The Christmas-themed home-invasion movie "Better Watch Out" starts out as one kind of unpleasant, then switches gears to a higher level of unearned nastiness. This is the kind of lousy horror movie that hinges on a twist that comes about 30 minutes in: protagonists you thought were innocent are now implicated, leaving viewers with a completely different understanding of their prior behavior and their general nature. I won't tell you more about the twist because it is, realistically, the film's only novelty. But after it has played out, the film runs on the cheap fumes of "Betcha Didn't See That Coming" shock tactics.

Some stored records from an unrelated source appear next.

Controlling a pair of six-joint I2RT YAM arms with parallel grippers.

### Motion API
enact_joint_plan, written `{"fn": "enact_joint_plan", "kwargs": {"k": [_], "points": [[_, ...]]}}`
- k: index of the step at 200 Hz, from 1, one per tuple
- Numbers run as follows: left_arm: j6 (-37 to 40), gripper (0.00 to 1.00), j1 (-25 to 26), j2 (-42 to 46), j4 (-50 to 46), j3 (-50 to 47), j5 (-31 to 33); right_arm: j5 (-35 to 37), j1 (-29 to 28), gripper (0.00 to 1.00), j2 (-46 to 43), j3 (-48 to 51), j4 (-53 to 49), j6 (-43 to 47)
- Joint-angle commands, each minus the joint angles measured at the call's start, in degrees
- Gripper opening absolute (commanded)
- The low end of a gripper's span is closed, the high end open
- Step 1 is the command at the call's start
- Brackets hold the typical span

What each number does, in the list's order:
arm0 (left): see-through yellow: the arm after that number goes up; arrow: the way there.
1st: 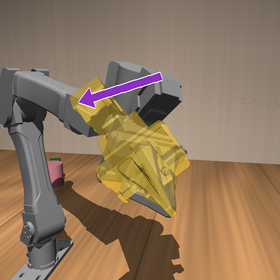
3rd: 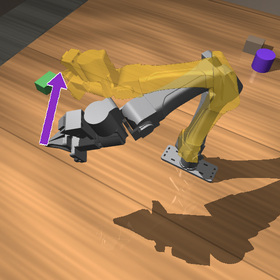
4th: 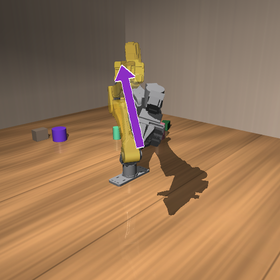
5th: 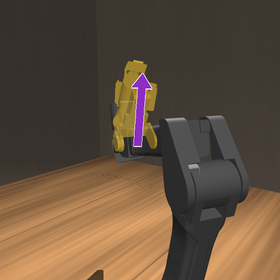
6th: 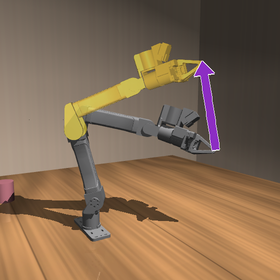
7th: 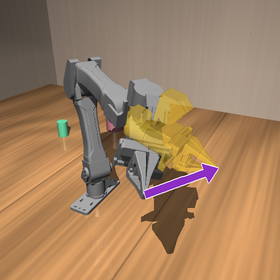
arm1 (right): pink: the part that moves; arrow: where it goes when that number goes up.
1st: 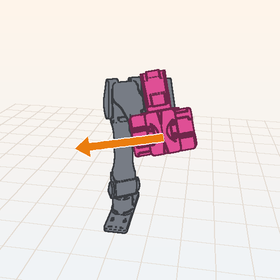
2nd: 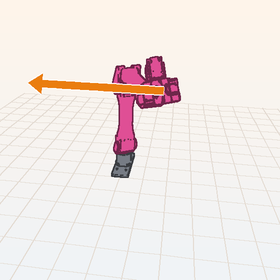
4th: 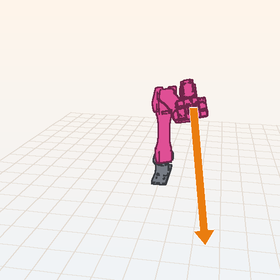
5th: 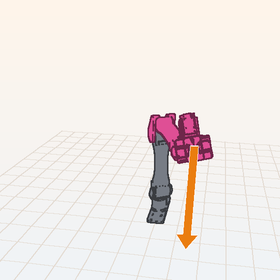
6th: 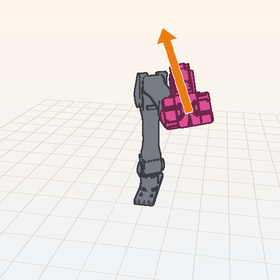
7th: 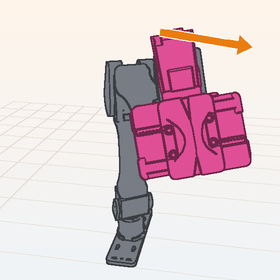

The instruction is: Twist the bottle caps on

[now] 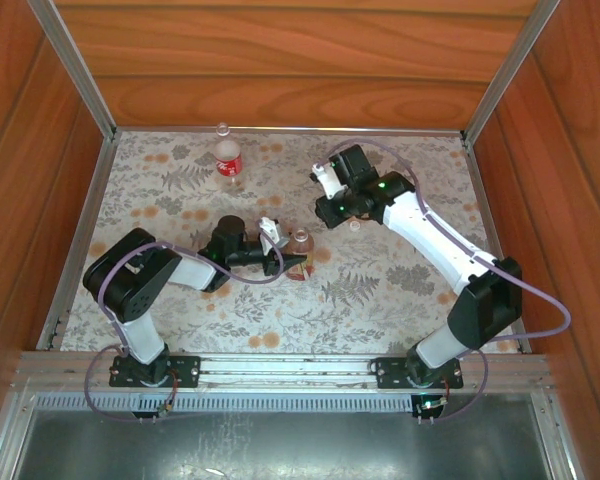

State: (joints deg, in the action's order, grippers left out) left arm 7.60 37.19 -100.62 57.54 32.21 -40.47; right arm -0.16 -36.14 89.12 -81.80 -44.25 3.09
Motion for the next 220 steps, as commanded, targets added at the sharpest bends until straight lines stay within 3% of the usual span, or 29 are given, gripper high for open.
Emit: {"fn": "enact_joint_plan", "kwargs": {"k": [1, 103, 220], "points": [[-0.74, 0.59, 0.29, -1.98, -1.64, 0.22, 0.83, -1.79, -2.37, 0.32, -1.90, -3.62, -6.40, 1.61], [-0.76, 0.59, 0.26, -3.22, -1.64, 0.62, 0.76, -2.10, -9.49, 0.32, -0.14, -6.95, -11.20, 2.35], [-0.56, 0.59, 0.25, -2.73, -1.69, -0.36, 0.53, 1.40, -10.44, 0.31, 4.45, -6.34, -10.68, 2.80]]}}
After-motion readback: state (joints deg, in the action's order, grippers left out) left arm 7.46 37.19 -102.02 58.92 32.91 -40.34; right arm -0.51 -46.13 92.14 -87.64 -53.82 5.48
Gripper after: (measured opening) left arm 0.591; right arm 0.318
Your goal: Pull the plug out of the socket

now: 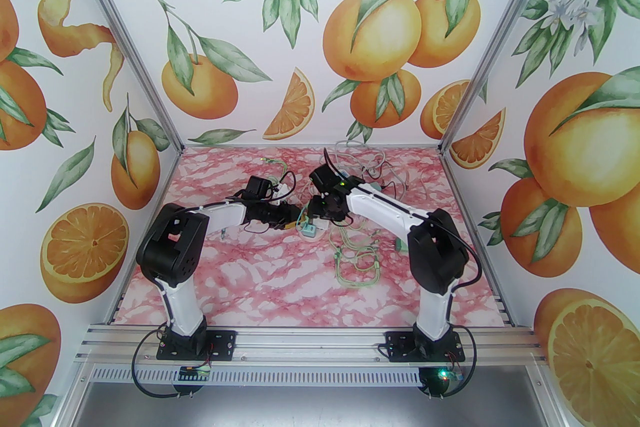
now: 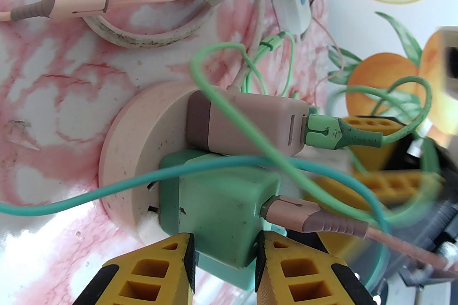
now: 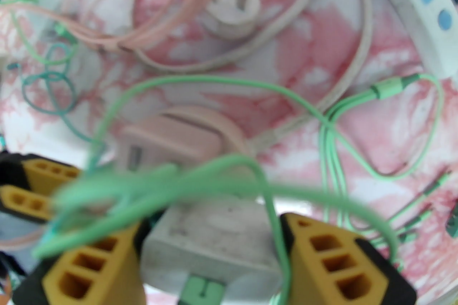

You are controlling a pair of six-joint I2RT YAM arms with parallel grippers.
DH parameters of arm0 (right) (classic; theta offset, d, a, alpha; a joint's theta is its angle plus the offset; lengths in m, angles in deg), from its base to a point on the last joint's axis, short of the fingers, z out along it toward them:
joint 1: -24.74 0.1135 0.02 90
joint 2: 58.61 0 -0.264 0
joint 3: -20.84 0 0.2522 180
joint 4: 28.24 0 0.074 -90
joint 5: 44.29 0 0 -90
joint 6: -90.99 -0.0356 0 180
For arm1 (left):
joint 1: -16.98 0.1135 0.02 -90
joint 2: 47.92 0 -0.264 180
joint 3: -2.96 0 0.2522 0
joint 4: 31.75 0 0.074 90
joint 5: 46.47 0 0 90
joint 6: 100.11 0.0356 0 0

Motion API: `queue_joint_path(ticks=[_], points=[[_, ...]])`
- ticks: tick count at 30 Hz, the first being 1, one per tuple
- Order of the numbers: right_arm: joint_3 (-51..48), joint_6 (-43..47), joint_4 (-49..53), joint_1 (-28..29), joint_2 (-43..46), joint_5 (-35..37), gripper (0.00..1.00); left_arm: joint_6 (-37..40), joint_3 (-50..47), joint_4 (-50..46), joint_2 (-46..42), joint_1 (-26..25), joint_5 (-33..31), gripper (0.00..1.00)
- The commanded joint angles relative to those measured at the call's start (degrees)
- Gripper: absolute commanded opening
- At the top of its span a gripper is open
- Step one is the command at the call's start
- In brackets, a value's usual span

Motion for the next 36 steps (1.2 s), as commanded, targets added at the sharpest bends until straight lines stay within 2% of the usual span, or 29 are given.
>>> queue_joint_path(ticks=[1,6,13,18,23,29,36], points=[[5.11,0.39,2.18,3.19,-3.27,-0.65,0.45,1.70,-2.93,-11.89,6.10,-0.76,-14.91,0.31],[1.78,0.01,-0.66,1.82,-0.46,-0.79,0.45,2.28,-2.31,-12.96,5.79,-0.61,-15.46,0.31],[-1.87,2.07,0.39,-2.26,5.44,-0.03,0.45,2.66,-1.85,-13.41,5.84,-0.43,-15.65,0.31],[-6.56,3.32,-0.79,-5.79,13.55,-0.30,0.47,2.84,-1.08,-13.98,5.57,-0.09,-15.91,0.31],[-12.14,0.98,-6.00,-8.09,19.80,-2.62,0.47,3.18,-0.22,-14.71,5.32,0.10,-16.09,0.31],[-20.21,-2.61,-16.08,-10.59,26.90,-9.58,0.48,3.56,0.60,-15.58,4.23,0.28,-16.11,0.32],[-24.60,-3.03,-16.52,-11.76,32.96,-11.87,0.48,4.68,1.64,-17.66,1.44,0.87,-17.11,0.34]])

If you do, in fact, see it all coming, or if you simply do not enjoy having characters' malicious behavior rubbed in your face for a solid hour, you'll check out, unless you can convince yourself that stock horror movie characters become interesting simply by virtue of having been turned upside-down.

The movie follows two examples of horror archetypes, pubescent "nice guy" nerds and a "final girl" babysitter, as they are stalked and harassed by mysterious home invaders around Christmas-time. Horndog teens Luke (Levi Miller) and Garrett (Ed Oxenbould) contemplate losing their virginity behind closed bedroom doors. Luke wants to put the moves on five-years-older sitter Ashley (Olivia DeJonge), who gets left alone with Luke when his pushover dad (Patrick Warburton) and control freak mom (Virginia Madsen) head out to a party. Luke desperately tries to walk Ashley to second base by drinking his parents' booze and awkwardly putting his head on her shoulder. Thankfully, Ashley doesn't have to peel Luke off her leg for long: somebody has slipped into the house while nobody was paying attention. And they have a mask and a gun. Simple so far, right?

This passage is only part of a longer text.